» **About this task**: Starting at the line that contains "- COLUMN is", copy every line to the end of the material below exactly, and omit the pictures.

» **Data extract**:
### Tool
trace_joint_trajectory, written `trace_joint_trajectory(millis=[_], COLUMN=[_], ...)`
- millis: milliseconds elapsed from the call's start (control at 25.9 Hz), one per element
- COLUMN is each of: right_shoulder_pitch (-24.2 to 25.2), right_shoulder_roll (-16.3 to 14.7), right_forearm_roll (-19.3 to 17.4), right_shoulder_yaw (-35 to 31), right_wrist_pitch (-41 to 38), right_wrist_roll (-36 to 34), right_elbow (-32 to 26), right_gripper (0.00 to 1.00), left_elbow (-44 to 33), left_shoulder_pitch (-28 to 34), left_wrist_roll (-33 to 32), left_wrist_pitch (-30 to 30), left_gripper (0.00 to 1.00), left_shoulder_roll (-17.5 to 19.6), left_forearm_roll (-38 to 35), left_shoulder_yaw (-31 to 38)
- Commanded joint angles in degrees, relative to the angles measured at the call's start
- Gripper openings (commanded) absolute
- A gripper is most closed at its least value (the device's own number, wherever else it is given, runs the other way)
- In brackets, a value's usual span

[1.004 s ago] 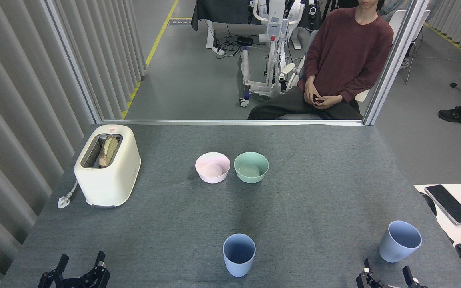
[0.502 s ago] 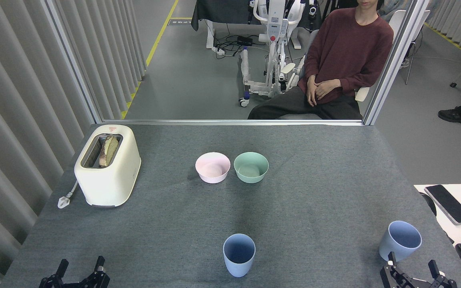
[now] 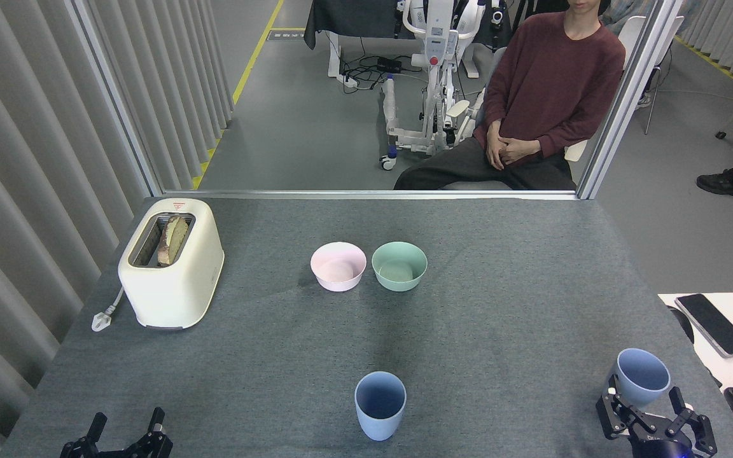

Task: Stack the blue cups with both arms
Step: 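Reach the right gripper to the other blue cup and grasp it, then lift the blue cup with the right gripper over the placed cup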

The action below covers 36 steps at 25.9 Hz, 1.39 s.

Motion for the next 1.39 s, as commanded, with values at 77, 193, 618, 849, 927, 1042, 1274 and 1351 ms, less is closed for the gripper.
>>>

» **Written solution**:
- COLUMN is each of: right_shoulder_pitch (-24.2 to 25.2), right_shoulder_roll (-16.3 to 14.7), right_forearm_roll (-19.3 to 17.4), right_shoulder_yaw (-35 to 31), right_wrist_pitch (-41 to 38), right_wrist_roll (-36 to 34), right_elbow (-32 to 26), right_gripper (0.00 to 1.00), left_elbow (-44 to 33), left_shoulder_pitch (-28 to 34), left_wrist_roll (-33 to 32), left_wrist_pitch (-30 to 30), left_gripper (0.00 to 1.00), left_shoulder_roll (-17.5 to 19.6), left_forearm_roll (-38 to 35), left_shoulder_yaw (-31 to 38)
- Commanded joint angles in degrees, relative to the angles measured at the call's start
- Gripper openings (commanded) absolute
- A gripper is most closed at its least value (the device's own number, wherever else it is given, runs the other way)
- In brackets, a value's usual span

[1.004 s ago] 
[0.502 s ago] 
[now] 

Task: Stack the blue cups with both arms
Step: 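Reach the right gripper to the other blue cup and grasp it, then lift the blue cup with the right gripper over the placed cup
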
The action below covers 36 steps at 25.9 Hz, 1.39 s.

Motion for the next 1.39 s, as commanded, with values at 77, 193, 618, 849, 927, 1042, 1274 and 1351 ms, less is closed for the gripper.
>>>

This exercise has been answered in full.